Please write out the listing again, keeping every character the same.
** SOURCE MATERIAL follows **
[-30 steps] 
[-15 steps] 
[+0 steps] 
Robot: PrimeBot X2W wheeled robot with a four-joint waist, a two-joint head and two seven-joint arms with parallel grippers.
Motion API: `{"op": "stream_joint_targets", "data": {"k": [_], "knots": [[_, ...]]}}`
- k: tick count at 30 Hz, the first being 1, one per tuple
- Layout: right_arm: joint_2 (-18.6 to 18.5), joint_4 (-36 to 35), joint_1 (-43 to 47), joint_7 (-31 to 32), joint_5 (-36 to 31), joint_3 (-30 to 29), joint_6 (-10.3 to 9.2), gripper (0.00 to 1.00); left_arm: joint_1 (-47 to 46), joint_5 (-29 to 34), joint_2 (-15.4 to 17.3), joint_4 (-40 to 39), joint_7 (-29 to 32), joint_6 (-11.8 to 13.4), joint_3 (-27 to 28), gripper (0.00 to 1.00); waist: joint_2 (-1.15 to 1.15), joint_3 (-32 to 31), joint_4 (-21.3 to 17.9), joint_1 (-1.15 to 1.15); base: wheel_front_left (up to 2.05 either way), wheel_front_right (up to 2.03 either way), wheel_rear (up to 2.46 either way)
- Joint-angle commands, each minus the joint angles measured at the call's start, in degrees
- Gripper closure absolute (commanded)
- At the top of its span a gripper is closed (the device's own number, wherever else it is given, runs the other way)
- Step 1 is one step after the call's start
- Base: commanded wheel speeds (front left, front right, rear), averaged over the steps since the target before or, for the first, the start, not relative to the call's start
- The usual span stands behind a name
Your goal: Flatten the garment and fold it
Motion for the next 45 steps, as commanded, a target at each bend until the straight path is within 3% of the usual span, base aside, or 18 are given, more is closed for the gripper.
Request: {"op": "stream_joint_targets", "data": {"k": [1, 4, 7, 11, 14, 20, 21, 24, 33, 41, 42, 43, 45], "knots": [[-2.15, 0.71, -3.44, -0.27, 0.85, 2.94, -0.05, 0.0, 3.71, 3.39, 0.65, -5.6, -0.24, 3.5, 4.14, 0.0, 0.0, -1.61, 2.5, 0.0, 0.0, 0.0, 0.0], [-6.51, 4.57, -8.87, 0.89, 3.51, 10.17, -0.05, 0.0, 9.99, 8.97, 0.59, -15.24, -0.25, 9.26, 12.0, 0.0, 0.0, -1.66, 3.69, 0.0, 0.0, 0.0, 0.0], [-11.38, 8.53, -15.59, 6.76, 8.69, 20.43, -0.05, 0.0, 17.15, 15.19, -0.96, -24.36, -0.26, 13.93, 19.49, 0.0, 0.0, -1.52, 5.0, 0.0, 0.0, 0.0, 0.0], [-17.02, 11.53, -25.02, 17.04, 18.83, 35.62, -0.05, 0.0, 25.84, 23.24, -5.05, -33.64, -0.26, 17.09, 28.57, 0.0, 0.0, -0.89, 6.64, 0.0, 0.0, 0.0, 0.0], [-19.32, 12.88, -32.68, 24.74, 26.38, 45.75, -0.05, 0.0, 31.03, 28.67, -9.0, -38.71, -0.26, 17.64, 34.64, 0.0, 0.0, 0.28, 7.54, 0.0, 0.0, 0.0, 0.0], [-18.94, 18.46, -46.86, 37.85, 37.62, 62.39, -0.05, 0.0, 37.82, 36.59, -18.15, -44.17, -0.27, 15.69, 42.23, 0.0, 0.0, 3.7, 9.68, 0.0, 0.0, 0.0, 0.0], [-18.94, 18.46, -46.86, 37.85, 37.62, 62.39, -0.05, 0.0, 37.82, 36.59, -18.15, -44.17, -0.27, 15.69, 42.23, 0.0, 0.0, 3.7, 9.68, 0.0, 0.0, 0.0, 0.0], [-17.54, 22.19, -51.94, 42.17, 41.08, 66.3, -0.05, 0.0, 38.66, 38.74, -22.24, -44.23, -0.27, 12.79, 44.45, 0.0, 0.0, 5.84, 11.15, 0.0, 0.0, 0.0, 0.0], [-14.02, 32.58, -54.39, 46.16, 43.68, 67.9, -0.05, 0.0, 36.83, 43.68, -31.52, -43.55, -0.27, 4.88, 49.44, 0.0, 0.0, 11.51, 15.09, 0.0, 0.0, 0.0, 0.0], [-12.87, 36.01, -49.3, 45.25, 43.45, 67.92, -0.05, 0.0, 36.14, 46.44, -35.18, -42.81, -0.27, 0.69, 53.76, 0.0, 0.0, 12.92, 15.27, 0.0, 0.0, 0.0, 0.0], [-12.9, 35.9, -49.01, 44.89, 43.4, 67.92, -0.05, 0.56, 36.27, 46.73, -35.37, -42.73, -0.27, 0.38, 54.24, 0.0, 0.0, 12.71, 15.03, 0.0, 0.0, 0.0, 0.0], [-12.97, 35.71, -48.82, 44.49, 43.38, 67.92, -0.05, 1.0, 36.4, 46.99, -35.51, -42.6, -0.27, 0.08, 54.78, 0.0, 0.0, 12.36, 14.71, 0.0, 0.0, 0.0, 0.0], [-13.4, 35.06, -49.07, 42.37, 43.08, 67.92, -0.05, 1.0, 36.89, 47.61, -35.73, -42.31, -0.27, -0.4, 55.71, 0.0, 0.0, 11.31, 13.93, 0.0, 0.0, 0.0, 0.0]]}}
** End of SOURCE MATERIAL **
SOLUTION:
[-30 steps] 
[-15 steps] 
[+0 steps] 
Robot: PrimeBot X2W wheeled robot with a four-joint waist, a two-joint head and two seven-joint arms with parallel grippers.
Motion API: `{"op": "stream_joint_targets", "data": {"k": [_], "knots": [[_, ...]]}}`
- k: tick count at 30 Hz, the first being 1, one per tuple
- Layout: right_arm: joint_2 (-18.6 to 18.5), joint_4 (-36 to 35), joint_1 (-43 to 47), joint_7 (-31 to 32), joint_5 (-36 to 31), joint_3 (-30 to 29), joint_6 (-10.3 to 9.2), gripper (0.00 to 1.00); left_arm: joint_1 (-47 to 46), joint_5 (-29 to 34), joint_2 (-15.4 to 17.3), joint_4 (-40 to 39), joint_7 (-29 to 32), joint_6 (-11.8 to 13.4), joint_3 (-27 to 28), gripper (0.00 to 1.00); waist: joint_2 (-1.15 to 1.15), joint_3 (-32 to 31), joint_4 (-21.3 to 17.9), joint_1 (-1.15 to 1.15); base: wheel_front_left (up to 2.05 either way), wheel_front_right (up to 2.03 either way), wheel_rear (up to 2.46 either way)
- Joint-angle commands, each minus the joint angles measured at the call's start, in degrees
- Gripper closure absolute (commanded)
- At the top of its span a gripper is closed (the device's own number, wherever else it is given, runs the other way)
- Step 1 is one step after the call's start
- Base: commanded wheel speeds (front left, front right, rear), averaged over the steps since the target before or, for the first, the start, not relative to the call's start
- The usual span stands behind a name
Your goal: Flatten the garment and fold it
Motion for the next 45 steps, as commanded, a target at each bend until the straight path is within 3% of the usual span, base aside, or 18 are given, more is closed for the gripper.
Request: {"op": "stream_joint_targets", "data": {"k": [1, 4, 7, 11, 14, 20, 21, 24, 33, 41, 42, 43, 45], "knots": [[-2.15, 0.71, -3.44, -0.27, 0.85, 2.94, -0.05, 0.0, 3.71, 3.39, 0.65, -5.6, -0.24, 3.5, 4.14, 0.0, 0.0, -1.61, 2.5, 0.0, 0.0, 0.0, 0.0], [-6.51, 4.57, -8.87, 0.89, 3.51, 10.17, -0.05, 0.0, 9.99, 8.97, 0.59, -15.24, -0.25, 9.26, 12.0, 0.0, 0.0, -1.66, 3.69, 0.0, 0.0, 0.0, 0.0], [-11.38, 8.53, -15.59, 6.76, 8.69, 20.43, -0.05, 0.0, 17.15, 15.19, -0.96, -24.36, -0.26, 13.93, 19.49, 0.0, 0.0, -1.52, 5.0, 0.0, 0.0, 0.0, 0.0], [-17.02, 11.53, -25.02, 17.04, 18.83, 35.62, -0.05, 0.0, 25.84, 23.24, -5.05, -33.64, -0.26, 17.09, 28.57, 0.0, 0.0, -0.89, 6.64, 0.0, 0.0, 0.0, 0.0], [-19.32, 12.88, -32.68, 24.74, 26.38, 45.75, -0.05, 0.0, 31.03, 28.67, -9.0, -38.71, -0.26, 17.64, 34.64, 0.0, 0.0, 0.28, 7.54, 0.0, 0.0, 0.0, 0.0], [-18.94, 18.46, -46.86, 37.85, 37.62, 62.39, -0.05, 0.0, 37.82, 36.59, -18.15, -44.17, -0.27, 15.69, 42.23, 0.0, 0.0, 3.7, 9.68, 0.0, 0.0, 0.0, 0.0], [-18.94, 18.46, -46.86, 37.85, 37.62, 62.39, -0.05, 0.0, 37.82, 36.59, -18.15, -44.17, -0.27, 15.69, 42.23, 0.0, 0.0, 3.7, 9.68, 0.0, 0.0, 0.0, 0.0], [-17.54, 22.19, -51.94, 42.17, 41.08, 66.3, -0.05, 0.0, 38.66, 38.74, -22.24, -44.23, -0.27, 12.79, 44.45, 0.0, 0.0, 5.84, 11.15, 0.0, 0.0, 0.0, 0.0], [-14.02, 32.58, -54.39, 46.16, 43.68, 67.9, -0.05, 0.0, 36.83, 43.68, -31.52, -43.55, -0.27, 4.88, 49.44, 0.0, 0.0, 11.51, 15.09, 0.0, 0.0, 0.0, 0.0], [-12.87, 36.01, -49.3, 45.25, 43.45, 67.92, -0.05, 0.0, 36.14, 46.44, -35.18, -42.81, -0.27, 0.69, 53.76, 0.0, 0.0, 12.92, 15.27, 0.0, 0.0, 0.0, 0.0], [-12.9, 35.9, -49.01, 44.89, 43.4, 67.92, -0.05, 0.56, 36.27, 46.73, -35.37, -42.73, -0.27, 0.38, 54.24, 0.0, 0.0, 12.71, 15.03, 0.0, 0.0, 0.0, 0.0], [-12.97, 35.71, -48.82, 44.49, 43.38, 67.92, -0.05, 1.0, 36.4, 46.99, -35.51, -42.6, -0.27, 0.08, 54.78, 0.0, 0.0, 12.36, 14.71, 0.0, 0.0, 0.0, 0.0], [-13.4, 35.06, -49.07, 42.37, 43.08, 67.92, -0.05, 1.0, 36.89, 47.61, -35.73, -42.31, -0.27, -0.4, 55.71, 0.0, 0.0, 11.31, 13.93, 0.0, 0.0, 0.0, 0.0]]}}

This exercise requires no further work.